I’m using CNNs to predict the gender of people. The shape before passing my data through my CNN is ([23705, 48, 48]).
class neural_network(nn.Module):
def __init__(self):
super().__init__()
self.layer1 = nn.Sequential(
nn.Conv2d(1, 64, 3),
nn.ReLU(),
nn.BatchNorm2d(64),
nn.Dropout(p=0.2),
nn.MaxPool2d((2,2)))
self.layer2 = nn.Sequential(
nn.Conv2d(64, 128, 3),
nn.ReLU(),
nn.BatchNorm2d(128),
nn.MaxPool2d((2,2)),
nn.Dropout(p=0.25),
nn.ReLU())
self.layer3 = nn.Sequential(
nn.Conv2d(128, 256, 3),
nn.ReLU(),
nn.BatchNorm2d(256),
nn.Dropout(p=0.2),
nn.MaxPool2d((2,2)))
self.layer4 = nn.Sequential(
nn.Conv2d(256, 512, 3),
nn.ReLU(),
nn.BatchNorm2d(512),
nn.Dropout(p=0.2),
nn.MaxPool2d((2,2)))
self.flatten = nn.Flatten()
# self.fc1 = nn.Linear(1024, 512)
self.dropout = nn.Dropout(p=0.25)
self.output = nn.Linear(512, 2)
def forward(self, x):
x = x.view(-1,1,48,48)
x = self.layer1(x)
x = self.layer2(x)
x = self.layer3(x)
x = self.layer4(x)
x = self.flatten(x)
# x = self.fc1(x)
# x = self.dropout(x)
x = self.output(x)
return F.log_softmax(x, dim=1)
Here’s what happens when I train the model:
EPOCHS = 10
BATCH_SIZE = 10
y = gender_labels
y = y.type(torch.LongTensor)
correct = 0
predictions = []
correct_labels = []
total = 0
for epoch in range(EPOCHS):
for i in tqdm(range(0, len(X), BATCH_SIZE)):
train_X = X[i:i+BATCH_SIZE]
train_y = y[i:i+BATCH_SIZE]
neural_net.zero_grad()
output = neural_net(train_X)
loss = loss_function(output, train_y)
loss.backward()
optimizer.step()
for idx, i in enumerate(output):
if torch.argmax(i) == train_y[idx]:
correct += 1
predictions.append(torch.argmax(i).tolist())
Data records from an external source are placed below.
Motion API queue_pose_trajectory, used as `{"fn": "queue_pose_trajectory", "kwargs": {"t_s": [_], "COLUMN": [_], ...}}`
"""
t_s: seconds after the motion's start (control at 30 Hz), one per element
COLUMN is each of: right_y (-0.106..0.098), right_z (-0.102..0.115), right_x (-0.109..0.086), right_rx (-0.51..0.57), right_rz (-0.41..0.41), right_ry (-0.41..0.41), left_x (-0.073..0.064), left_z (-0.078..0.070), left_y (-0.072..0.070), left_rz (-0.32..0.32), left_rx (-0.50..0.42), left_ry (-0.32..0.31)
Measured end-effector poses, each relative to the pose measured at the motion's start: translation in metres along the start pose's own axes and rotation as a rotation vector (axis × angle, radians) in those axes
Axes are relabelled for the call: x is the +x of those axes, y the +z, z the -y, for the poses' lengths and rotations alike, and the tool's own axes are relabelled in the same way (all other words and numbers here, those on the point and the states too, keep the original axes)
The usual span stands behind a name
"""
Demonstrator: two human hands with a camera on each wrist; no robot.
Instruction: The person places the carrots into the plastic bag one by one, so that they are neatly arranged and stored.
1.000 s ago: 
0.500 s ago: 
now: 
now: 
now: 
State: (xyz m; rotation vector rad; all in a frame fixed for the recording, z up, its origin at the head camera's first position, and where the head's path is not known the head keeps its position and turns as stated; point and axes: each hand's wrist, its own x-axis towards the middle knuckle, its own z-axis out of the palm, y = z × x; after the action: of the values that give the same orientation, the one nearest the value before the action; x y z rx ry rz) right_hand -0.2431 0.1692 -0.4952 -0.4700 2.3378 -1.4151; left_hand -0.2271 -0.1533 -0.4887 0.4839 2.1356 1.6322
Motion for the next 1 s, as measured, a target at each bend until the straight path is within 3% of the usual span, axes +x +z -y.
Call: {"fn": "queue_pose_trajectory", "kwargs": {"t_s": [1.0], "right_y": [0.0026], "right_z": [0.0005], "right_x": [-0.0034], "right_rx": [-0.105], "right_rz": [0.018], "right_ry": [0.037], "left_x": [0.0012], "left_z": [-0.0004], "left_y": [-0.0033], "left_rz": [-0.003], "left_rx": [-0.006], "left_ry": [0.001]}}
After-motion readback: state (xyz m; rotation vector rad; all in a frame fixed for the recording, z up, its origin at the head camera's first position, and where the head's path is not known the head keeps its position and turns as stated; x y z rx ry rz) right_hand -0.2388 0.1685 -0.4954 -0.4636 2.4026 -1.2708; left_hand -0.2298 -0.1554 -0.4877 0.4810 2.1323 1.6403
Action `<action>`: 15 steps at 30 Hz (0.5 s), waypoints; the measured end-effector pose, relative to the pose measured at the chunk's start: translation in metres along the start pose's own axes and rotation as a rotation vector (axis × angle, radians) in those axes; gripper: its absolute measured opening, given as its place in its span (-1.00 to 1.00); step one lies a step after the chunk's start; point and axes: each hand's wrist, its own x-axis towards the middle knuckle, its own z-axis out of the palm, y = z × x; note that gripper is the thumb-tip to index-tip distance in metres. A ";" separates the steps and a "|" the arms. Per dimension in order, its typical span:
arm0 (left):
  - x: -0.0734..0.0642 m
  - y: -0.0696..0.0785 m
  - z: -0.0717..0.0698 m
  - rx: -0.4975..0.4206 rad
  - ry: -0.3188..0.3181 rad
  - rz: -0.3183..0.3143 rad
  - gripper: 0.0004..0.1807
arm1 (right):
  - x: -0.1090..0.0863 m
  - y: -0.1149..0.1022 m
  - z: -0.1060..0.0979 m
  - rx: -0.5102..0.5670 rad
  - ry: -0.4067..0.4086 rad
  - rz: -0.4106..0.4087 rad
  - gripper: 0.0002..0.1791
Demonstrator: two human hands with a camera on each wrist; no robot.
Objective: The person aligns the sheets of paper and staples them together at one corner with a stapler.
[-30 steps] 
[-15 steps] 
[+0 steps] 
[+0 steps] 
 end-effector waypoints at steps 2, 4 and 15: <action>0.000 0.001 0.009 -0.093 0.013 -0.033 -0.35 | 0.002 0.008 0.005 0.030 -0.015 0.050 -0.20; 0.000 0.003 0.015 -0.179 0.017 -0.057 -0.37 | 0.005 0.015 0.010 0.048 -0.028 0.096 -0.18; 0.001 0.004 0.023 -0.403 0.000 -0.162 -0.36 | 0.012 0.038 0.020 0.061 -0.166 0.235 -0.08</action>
correct_labels.append(train_y[idx].tolist())
total += 1
print(loss)
print("Accuracy: ", round(correct/total, 3))
Error:
100%|█████████▉| 2367/2371 [06:36<00:00, 5.97it/s]
---------------------------------------------------------------------------
ValueError Traceback (most recent call last)
<ipython-input-82-f7f5dc83f425> in <module>
16 neural_net.zero_grad()
17 output = neural_net(train_X)
---> 18 loss = loss_function(output, train_y)
19 loss.backward()
20 optimizer.step()
~\anaconda3\lib\site-packages\torch\nn\modules\module.py in _call_impl(self, *input, **kwargs)
720 result = self._slow_forward(*input, **kwargs)
721 else:
--> 722 result = self.forward(*input, **kwargs)
723 for hook in itertools.chain(
724 _global_forward_hooks.values(),
~\anaconda3\lib\site-packages\torch\nn\modules\loss.py in forward(self, input, target)
209
210 def forward(self, input: Tensor, target: Tensor) -> Tensor:
--> 211 return F.nll_loss(input, target, weight=self.weight, ignore_index=self.ignore_index, reduction=self.reduction)
212
213
~\anaconda3\lib\site-packages\torch\nn\functional.py in nll_loss(input, target, weight, size_average, ignore_index, reduce, reduction)
2213
2214 if input.size(0) != target.size(0):
-> 2215 raise ValueError('Expected input batch_size ({}) to match target batch_size ({}).'
2216 .format(input.size(0), target.size(0)))
2217 if dim == 2:
ValueError: Expected input batch_size (10) to match target batch_size (3).
I’m not a PyTorch god or expert or anything like that, just an intermediate. Appreciate the help!